Treatment of Patients with Acute chest pain but an inconclusive initial evaluation with the use of biomarkers and electrocardiographic (ECG) testing is often diagnostically challenging and inefficient. The majority of patients with acute coronary syndromes have underlying coronary artery disease.1 Contrast-enhanced coronary computed tomographic angiography (CCTA) has high sensitivity and specificity for the detection of clinically significant coronary artery disease, as compared with invasive coronary angiography, in patients in stable condition with suspected or known coronary artery disease.2-5
Rule Out Myocardial Infarction/Ischemia Using Computer Assisted Tomography (ROMICAT-I),6 a blinded observational study involving patients in the emergency department with suspected acute coronary syndromes, and other studies7,8 have shown that normal findings on CCTA have a very high negative predictive value for ruling out acute coronary syndromes during the index hospitalization and the occurrence of major adverse cardiovascular events over the next 2 years.7,9 The results of two previous randomized, multicenter trials10,11 suggest that CCTA may facilitate safe and earlier triage of low-risk patients and that CCTA can rule out coronary artery disease faster than stress myocardial-perfusion imaging.
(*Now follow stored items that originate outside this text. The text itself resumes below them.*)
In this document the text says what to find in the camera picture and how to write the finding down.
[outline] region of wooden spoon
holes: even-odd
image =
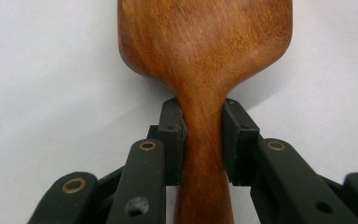
[[[286,51],[292,0],[118,0],[117,10],[124,62],[168,85],[184,111],[175,223],[233,223],[222,106],[234,86]]]

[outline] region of brown wood
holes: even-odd
[[[176,94],[188,136],[175,223],[233,223],[223,167],[228,92],[278,60],[291,0],[118,0],[119,50],[135,72]]]

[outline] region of white surface
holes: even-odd
[[[122,166],[172,98],[121,61],[116,4],[0,0],[0,223],[26,222],[62,175]],[[358,1],[295,1],[289,50],[229,97],[317,173],[358,172]],[[249,190],[231,194],[236,223],[257,223]]]

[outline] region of hole
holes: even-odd
[[[141,150],[149,151],[155,149],[156,144],[154,142],[143,142],[139,146]]]
[[[328,205],[327,203],[324,202],[316,202],[315,207],[326,214],[332,214],[333,213],[333,208],[331,208],[330,205]]]
[[[127,201],[124,211],[130,217],[138,217],[145,214],[149,210],[149,202],[145,197],[136,197]]]
[[[280,142],[276,142],[276,141],[271,141],[267,143],[267,146],[273,150],[277,150],[277,151],[282,151],[285,150],[286,147],[280,143]]]
[[[62,191],[67,194],[73,194],[73,193],[79,192],[83,188],[85,188],[86,183],[87,183],[87,181],[84,178],[81,178],[81,177],[73,178],[73,179],[66,181],[62,185]]]

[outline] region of clamp jaw
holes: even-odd
[[[261,223],[358,223],[358,173],[342,186],[317,175],[288,143],[264,139],[234,100],[226,100],[222,116],[228,179],[251,187]],[[125,166],[100,180],[80,172],[61,177],[29,223],[165,223],[165,186],[182,185],[185,139],[180,106],[168,100]]]

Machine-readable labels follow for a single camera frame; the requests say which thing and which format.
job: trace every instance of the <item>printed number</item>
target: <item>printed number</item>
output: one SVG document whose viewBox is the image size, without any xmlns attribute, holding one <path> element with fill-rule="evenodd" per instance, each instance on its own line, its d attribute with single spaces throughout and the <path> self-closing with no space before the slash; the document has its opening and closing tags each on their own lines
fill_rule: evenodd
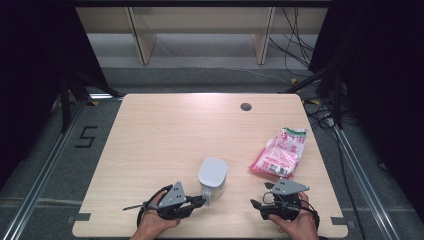
<svg viewBox="0 0 424 240">
<path fill-rule="evenodd" d="M 75 148 L 90 148 L 91 147 L 91 144 L 93 143 L 96 137 L 84 136 L 85 131 L 87 129 L 97 129 L 97 126 L 85 126 L 80 135 L 80 139 L 90 139 L 90 143 L 88 145 L 75 145 Z"/>
</svg>

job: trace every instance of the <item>small round object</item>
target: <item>small round object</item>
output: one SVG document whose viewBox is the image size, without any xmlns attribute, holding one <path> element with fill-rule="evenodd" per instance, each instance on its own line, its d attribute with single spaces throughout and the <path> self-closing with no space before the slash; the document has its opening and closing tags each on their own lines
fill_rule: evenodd
<svg viewBox="0 0 424 240">
<path fill-rule="evenodd" d="M 250 105 L 250 103 L 242 103 L 242 104 L 240 105 L 240 108 L 241 108 L 243 111 L 250 111 L 250 110 L 252 109 L 252 105 Z"/>
</svg>

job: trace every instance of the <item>metal rail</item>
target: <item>metal rail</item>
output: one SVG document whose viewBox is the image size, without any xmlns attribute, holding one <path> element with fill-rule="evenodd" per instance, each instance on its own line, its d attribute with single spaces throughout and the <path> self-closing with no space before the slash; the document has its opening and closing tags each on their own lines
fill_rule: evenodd
<svg viewBox="0 0 424 240">
<path fill-rule="evenodd" d="M 15 214 L 13 220 L 10 222 L 5 235 L 3 236 L 3 240 L 17 240 L 21 236 L 35 206 L 37 205 L 37 201 L 40 198 L 53 170 L 54 167 L 60 158 L 63 149 L 66 146 L 66 142 L 69 139 L 69 136 L 72 133 L 73 127 L 78 120 L 82 110 L 86 102 L 78 102 L 75 110 L 72 113 L 71 122 L 69 127 L 65 132 L 59 135 L 58 140 L 56 141 L 53 150 L 50 152 L 49 157 L 46 160 L 43 168 L 41 169 L 37 179 L 31 187 L 31 190 L 25 197 L 22 205 L 19 207 L 19 210 Z"/>
</svg>

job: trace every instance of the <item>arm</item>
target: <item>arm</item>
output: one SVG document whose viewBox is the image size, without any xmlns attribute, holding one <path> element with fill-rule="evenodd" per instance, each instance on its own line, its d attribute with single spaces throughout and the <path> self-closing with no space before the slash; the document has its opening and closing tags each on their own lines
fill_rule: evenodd
<svg viewBox="0 0 424 240">
<path fill-rule="evenodd" d="M 309 197 L 303 193 L 299 193 L 300 198 L 309 202 Z M 302 206 L 309 208 L 308 204 L 302 201 Z M 286 232 L 293 240 L 318 240 L 318 231 L 315 226 L 315 220 L 312 213 L 301 209 L 299 215 L 292 222 L 288 222 L 277 215 L 270 214 L 268 218 L 277 224 L 280 228 L 279 232 Z"/>
<path fill-rule="evenodd" d="M 157 203 L 160 197 L 159 194 L 153 201 Z M 178 226 L 180 219 L 165 220 L 159 217 L 155 210 L 148 210 L 141 219 L 137 231 L 130 240 L 153 240 L 157 238 L 163 231 Z"/>
</svg>

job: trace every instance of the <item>black wall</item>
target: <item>black wall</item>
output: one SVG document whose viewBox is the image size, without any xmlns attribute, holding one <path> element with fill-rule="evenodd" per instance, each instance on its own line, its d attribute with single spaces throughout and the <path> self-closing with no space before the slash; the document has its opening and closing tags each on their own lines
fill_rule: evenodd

However, imaging the coronary anatomy with CCTA can involve more procedures and greater costs than functional testing.12 Thus, equipoise exists regarding the effectiveness of incorporating CCTA into an evaluation strategy in the emergency department.
The objectives of this study were to compare the effectiveness of a CCTA-based evaluation strategy with that of standard evaluation in the emergency department for patients with symptoms suggestive of an acute coronary syndrome and to evaluate the downstream testing, cost, and radiation exposure associated with CCTA.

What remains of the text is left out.